A critical common element for all Islamist movements, heavily sparked by the Iranian Revolution, is the sense of empowerment and action, as well as the refusal to acquiesce to others who enjoy superior power or who claim superior rights over other human beings. Resistance changes the balance of power and the terms of debate among parties that had suffered severe power and rights disparities.

Islamist movements will succeed or fail largely “on the basis of their ability to offer a clear alternative social and economic vision from the Western model for the distressed and poor in their societies,” he writes. The Islamist revolution is in its early days, he concludes, and the coming period will see considerable fluidity, tension and change.

This is one of the most substantial and useful books on Islamism to appear in a generation. It may not change many minds among those who support or oppose Islamist movements, but it will provide a combination of clarity and factual information about this phenomenon that has been sorely missing from the debate.



3 Comments

  1. Caroline Pym wrote:

    Although Alastair is open about his decision not to discuss women and gender and Islam in this book.
    p32 “it is a fascinating area:feminism flourishes within Islamism; but not in a way usually understood in the West”.
    I am disappointed because the treatment of women in some Muslim countries is perceived by the west as a block to the understanding of Islam. Perhaps he will write another book on the subject.
    I have just returned from visiting a women’s organisation in Pakistan; the director and other staff repeatedly emphasised that the more extreme restrictions on women are not based on the Koran.
    Caroline Pym

  2. Antonio Ruiz wrote:

    I believe the author, Mr. Crooke, and the commentator , Mr. Khouri, err in their analysis of the conflict between the western and Islamic views of the world.

    Western thought and its implementation through a very long struggle that finished in two internal world wars was the way to enter into a modern age distinct and separated from the tribal age that has lasted at least for 8000 years.

    The conflict is thus between a modern world and another one anchored in ideas at least 1400 years old and older, in the idea of the tribe.

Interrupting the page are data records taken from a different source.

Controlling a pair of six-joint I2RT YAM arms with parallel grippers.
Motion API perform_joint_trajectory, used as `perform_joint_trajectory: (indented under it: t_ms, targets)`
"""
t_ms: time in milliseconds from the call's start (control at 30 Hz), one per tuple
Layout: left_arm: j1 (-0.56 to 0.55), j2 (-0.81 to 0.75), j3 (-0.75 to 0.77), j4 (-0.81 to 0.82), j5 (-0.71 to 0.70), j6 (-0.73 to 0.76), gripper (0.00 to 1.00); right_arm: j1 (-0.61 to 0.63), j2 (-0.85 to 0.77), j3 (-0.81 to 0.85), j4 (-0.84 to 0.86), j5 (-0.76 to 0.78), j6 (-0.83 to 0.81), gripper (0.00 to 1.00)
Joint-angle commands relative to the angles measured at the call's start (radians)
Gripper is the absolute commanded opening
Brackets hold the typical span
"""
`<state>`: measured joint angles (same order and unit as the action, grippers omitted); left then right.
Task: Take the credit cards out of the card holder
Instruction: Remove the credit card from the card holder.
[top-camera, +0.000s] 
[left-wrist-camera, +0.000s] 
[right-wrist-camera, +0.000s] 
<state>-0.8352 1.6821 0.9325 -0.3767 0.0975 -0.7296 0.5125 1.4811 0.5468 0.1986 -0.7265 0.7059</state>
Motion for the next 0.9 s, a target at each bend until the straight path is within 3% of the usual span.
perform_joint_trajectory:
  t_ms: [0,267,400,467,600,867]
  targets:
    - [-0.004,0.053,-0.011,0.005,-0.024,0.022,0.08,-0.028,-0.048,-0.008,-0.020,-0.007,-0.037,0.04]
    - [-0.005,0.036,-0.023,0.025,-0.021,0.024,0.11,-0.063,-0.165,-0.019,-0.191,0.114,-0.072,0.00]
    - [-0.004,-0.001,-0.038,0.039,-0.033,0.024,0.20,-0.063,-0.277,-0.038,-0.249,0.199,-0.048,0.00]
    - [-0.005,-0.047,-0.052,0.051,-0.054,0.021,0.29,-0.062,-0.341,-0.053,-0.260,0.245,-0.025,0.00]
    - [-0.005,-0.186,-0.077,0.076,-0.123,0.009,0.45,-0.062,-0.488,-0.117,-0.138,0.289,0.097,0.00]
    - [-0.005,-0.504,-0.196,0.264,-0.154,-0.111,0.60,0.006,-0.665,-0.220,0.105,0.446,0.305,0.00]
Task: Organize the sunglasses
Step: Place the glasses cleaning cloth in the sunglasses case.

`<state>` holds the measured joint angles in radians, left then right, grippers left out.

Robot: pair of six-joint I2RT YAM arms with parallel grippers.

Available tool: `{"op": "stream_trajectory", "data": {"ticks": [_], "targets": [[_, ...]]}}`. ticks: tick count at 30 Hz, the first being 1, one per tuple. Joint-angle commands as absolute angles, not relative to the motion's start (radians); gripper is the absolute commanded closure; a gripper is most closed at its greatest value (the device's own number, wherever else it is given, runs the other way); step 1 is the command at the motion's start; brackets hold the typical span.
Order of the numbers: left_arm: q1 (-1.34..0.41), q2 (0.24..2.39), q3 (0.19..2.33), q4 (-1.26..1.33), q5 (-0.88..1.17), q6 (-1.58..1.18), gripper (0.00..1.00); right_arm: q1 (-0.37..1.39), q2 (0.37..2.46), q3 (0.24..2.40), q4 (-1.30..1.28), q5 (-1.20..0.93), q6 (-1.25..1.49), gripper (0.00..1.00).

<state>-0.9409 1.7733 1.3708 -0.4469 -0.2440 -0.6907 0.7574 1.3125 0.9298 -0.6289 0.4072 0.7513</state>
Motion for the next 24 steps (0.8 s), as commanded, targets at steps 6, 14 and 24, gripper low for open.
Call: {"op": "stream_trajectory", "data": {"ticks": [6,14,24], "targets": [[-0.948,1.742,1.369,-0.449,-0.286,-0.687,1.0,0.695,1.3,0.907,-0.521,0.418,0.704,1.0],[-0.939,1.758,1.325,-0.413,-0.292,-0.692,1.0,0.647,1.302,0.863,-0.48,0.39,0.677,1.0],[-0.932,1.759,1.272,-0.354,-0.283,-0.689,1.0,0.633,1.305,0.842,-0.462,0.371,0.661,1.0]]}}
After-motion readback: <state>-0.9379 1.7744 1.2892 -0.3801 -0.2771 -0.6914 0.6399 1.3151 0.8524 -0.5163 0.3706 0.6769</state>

    Western thought has no Pope or King as a guide. Its citizens do not follow a unique system of ideas, nor a unique authority. We adjust ourselves daily to what we discover daily, we change our books and adapt, we innovate, we don’t have a unique guideline written by people that say they speak as the voice of a supreme commander, and we don’t acknowledge the existence of any chief, however exalted, that can order us around. We are free persons. It has taken 2000 years of fight to free us from bosses that burn people (Giordano Bruno in Rome, Miguel Servet in Geneva) and are supreme commanders or hereditary. Our administrators now are chosen and can be in office for a limited period of time. There is a balance of power between different institutions in our countries. Our characteristic is freedom.

    Islam defends the idea of a supreme commander who everyone in society must obey following a fixed set of unchangeable very old rules. Islam is the opposite of freedom.

    The commentator, Mr. Khouri says: “ …on the basis of their ability to offer a clear alternative social and economic vision from the Western model for the distressed and poor in their societies” but that alternative, in Islam, is compassion and charity, not law and employment for the poor.

    The conflict nowadays is between the modern world and the entrenched old one, guided, as in the middle ages of Rome, by clerics that want to continue telling their fellows citizens what to do, instead of simply allowing them to do as they better decide. Censorship, the role of women, the private ownership in the hands of the kings in lands like Saudi Arabia and Morocco, the obligation to follow one religion and the lack of freedom to follow another or none, etc. etc.

    A conflict between modern freedom and old subjection.

    The resistance of an old tribe to enter a new world.

  3. Re:Antonio Ruiz wrote:

    Have you not read the following verse of the Qur`an?
    [2:256] There is no compulsion in religion

    How can you say Islam is the opposite of freedom?